Wednesday, August 09, 2006

Paleodems

Lieberman's been drummed out of the Democratic Party, the party he refused to abandon on his own.

I wrote here about how difficult it is ordinarily to change party affiliation, quoting Zell Miller's remark that it's almost like trying to remove a birthmark. Lieberman seems to have undergone a sort of radical surgery to remove that birthmark against his will.

Today, people such as Lieberman--Democrats who are foreign policy hawks-- must align themselves more closely to Republicans than Democrats on those issues, leaving them open to charges of party disloyalty. But 'twas not ever thus. One only has to think of such Democratic luminaries as FDR, Harry Truman, and JFK to realize how different mainstream Democratic thought on these issues used to be.
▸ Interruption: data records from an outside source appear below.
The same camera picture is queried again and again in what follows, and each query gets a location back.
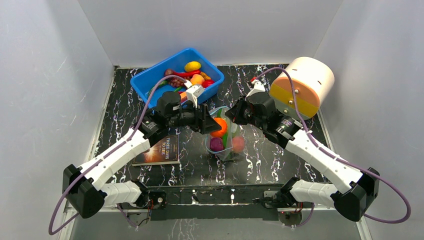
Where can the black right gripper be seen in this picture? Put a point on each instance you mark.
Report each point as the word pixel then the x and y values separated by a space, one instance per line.
pixel 241 110

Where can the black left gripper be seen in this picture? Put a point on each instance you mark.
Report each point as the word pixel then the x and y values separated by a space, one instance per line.
pixel 203 121

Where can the purple toy eggplant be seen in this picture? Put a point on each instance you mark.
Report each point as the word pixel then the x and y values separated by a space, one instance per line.
pixel 216 144

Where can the clear zip top bag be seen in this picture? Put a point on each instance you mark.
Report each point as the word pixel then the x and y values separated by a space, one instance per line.
pixel 229 130

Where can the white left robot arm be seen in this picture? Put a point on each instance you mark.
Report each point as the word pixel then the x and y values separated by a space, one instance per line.
pixel 86 187

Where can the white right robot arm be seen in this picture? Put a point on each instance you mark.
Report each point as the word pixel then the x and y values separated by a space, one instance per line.
pixel 350 191

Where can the red toy tomato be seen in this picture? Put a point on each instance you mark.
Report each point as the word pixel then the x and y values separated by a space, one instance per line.
pixel 207 83

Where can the orange toy peach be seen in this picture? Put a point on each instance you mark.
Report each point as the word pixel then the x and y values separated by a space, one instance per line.
pixel 197 79

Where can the three days to see book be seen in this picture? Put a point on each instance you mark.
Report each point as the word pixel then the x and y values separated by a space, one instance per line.
pixel 164 152

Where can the purple toy grape bunch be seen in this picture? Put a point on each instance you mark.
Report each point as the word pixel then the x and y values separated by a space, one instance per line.
pixel 176 82

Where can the yellow toy lemon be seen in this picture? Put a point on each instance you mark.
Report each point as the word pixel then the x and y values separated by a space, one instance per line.
pixel 192 66

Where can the cream cylinder with coloured face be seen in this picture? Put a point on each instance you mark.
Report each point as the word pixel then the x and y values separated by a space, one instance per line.
pixel 312 81

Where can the red toy chili pepper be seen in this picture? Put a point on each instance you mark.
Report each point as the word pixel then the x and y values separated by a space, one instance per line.
pixel 182 74

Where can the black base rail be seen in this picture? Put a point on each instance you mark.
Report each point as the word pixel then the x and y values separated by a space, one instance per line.
pixel 221 202

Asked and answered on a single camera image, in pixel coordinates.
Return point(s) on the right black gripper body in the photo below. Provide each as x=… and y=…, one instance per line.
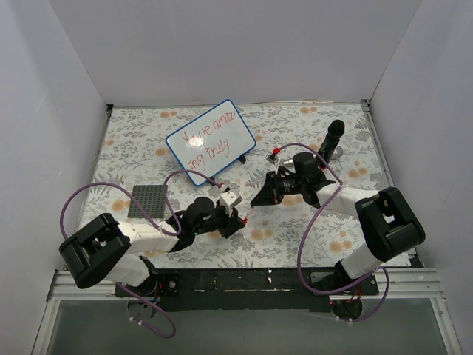
x=276, y=187

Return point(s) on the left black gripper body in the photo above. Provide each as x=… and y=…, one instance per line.
x=225, y=220

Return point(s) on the blue framed whiteboard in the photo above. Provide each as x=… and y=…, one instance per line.
x=211, y=142

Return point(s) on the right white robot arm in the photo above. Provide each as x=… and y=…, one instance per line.
x=389, y=225

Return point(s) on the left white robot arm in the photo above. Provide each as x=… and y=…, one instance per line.
x=105, y=249

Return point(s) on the floral table mat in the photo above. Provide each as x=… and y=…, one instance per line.
x=134, y=152

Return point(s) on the black microphone on stand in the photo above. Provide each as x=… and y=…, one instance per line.
x=329, y=144

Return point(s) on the grey studded baseplate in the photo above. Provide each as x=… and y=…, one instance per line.
x=151, y=198

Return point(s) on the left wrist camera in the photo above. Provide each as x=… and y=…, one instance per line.
x=229, y=200

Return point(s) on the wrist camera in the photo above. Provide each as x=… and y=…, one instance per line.
x=274, y=159
x=229, y=200

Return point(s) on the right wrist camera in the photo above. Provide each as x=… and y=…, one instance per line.
x=274, y=159

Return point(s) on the wire whiteboard stand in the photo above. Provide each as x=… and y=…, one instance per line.
x=241, y=159

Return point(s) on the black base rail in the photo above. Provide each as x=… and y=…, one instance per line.
x=207, y=289

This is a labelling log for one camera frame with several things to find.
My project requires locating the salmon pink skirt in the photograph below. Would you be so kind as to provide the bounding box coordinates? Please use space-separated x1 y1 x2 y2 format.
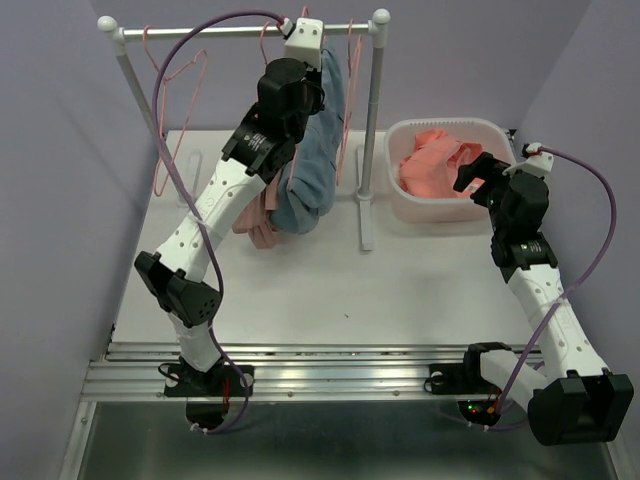
397 129 484 199

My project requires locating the pink wire hanger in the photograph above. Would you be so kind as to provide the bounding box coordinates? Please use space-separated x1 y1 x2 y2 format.
336 22 363 185
143 24 209 197

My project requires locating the blue grey garment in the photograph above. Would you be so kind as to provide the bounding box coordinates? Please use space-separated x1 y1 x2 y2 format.
270 44 345 234

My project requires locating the pink hanger with blue garment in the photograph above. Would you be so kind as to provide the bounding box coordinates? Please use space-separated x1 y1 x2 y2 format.
286 5 310 192

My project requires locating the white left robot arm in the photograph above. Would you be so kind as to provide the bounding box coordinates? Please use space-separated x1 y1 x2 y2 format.
134 58 324 394

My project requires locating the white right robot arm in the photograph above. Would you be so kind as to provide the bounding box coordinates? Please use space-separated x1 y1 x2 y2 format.
454 143 634 446

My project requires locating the pink hanger with dusty garment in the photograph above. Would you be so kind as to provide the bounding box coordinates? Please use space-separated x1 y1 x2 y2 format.
259 21 271 67

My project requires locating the white plastic basket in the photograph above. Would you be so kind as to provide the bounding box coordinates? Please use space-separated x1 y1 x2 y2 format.
384 117 515 223

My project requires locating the white metal clothes rack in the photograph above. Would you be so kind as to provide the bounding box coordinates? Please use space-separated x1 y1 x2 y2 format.
97 8 391 252

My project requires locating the dusty pink garment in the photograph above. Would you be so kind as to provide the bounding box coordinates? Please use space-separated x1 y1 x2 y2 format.
232 183 279 249

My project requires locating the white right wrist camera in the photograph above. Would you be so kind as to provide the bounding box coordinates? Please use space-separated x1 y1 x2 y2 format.
503 142 554 178

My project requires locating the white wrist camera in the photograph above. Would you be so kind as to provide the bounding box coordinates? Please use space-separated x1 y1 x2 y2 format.
503 142 554 178
279 17 324 71

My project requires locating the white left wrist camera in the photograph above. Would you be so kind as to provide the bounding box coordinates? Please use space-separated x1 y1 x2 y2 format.
279 17 324 71

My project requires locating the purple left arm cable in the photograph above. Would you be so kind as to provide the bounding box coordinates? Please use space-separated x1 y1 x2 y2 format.
152 12 294 435

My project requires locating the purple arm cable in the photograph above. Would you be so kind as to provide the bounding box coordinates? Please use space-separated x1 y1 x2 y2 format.
152 12 294 435
467 144 619 434

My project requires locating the empty pink wire hanger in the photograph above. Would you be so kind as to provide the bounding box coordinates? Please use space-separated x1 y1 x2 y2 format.
143 24 209 197

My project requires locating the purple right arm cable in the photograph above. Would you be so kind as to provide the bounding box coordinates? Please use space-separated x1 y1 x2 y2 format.
467 144 619 434

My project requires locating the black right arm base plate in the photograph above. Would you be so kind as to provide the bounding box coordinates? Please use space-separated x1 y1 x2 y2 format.
424 363 500 397

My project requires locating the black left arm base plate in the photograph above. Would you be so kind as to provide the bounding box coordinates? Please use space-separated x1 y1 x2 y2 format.
157 362 245 398

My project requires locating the aluminium mounting rail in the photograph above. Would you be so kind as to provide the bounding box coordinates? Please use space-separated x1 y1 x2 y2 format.
82 339 609 404

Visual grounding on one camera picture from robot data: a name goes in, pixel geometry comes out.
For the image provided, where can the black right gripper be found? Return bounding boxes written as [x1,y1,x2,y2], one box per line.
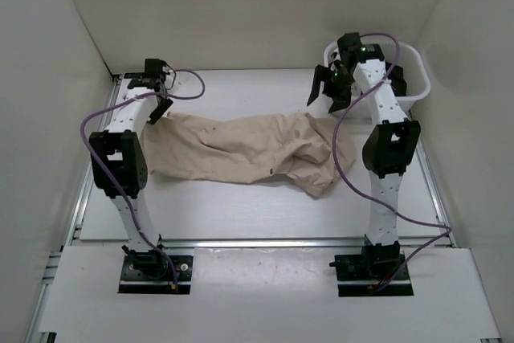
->
[307,66,356,115]

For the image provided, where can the beige trousers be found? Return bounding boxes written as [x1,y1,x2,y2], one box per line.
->
[141,112,357,197]

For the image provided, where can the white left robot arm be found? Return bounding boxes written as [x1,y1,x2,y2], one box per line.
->
[88,59,173,279]

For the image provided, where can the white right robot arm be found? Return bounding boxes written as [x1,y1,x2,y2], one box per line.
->
[308,32,421,279]

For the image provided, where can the black trousers in basket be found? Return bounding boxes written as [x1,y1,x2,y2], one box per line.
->
[389,65,407,97]

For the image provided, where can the black label sticker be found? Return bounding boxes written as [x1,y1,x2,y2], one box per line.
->
[123,72,145,80]

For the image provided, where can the white plastic basket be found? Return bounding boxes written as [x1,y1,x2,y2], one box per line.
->
[323,35,430,119]

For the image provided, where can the aluminium front rail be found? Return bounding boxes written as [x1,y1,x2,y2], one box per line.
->
[162,238,364,249]

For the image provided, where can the aluminium rail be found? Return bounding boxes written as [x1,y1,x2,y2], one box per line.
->
[17,74,121,342]
[407,142,457,248]
[162,238,364,249]

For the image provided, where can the aluminium right side rail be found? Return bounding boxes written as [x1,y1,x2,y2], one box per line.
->
[407,142,457,248]

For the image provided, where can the aluminium left side rail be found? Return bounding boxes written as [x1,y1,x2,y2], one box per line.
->
[17,74,121,342]

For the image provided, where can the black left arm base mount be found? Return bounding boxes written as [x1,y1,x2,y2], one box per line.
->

But that was before the watershed experience of Vietnam, which changed the Democratic Party. Following that era there originated the term "Scoop Jackson Democrats," after Henry M. ("Scoop") Jackson, a Democratic Senator who was hawkish in the mold of Harry Truman. He's also considered by some to be the father of neoconservatism, although he remained a Democrat his entire life.

I hereby propose a new term for Democrats who remain in the party but are hawkish on security and foreign policy matters: paleodems. It lacks the heavy baggage of "neocon," and it's more descriptive as well, because such people are not conservative in most senses of the word (nor am I, by the way). It also retains a reference to the Democratic Party, reflecting the 20th century history and tradition of that party as muscular on defense.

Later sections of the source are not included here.